=== Begin Enclosure ===
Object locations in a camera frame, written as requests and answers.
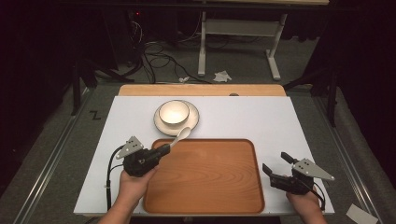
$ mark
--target brown wooden tray
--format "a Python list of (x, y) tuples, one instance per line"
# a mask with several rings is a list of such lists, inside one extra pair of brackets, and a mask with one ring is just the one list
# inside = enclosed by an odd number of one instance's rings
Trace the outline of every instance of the brown wooden tray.
[[(159, 139), (153, 148), (170, 143)], [(258, 214), (264, 208), (253, 144), (247, 139), (186, 139), (160, 161), (144, 197), (149, 213)]]

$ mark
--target white spoon
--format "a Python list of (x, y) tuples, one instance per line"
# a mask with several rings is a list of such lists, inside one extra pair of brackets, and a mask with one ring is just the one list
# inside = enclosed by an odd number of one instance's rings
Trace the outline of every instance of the white spoon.
[(190, 127), (185, 127), (184, 129), (180, 130), (180, 132), (177, 134), (175, 140), (169, 144), (170, 147), (173, 147), (178, 141), (183, 140), (187, 138), (191, 133), (191, 128)]

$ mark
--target table leg
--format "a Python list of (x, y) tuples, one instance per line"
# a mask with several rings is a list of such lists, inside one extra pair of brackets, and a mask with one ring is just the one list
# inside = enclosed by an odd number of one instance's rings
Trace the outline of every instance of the table leg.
=== End Enclosure ===
• [Instructions for the task]:
Without the pictures, write out the listing exactly as it appears above.

• [Output for this exercise]:
Object locations in a camera frame, written as requests and answers.
$ mark
--target brown wooden tray
--format "a Python list of (x, y) tuples, one instance per line"
# a mask with several rings is a list of such lists, inside one extra pair of brackets, and a mask with one ring is just the one list
# inside = enclosed by an odd number of one instance's rings
Trace the outline of every instance of the brown wooden tray.
[[(159, 139), (153, 148), (170, 143)], [(258, 214), (264, 208), (253, 144), (247, 139), (186, 139), (160, 161), (144, 197), (149, 213)]]

$ mark
--target white spoon
--format "a Python list of (x, y) tuples, one instance per line"
# a mask with several rings is a list of such lists, inside one extra pair of brackets, and a mask with one ring is just the one list
# inside = enclosed by an odd number of one instance's rings
Trace the outline of every instance of the white spoon.
[(190, 127), (185, 127), (184, 129), (180, 130), (180, 132), (177, 134), (175, 140), (169, 144), (170, 147), (173, 147), (178, 141), (183, 140), (187, 138), (191, 133), (191, 128)]

$ mark
--target table leg
--format "a Python list of (x, y) tuples, one instance per line"
# a mask with several rings is a list of such lists, inside one extra pair of brackets, and a mask with one ring is just the one list
# inside = enclosed by an odd number of one instance's rings
Trace the outline of every instance of the table leg.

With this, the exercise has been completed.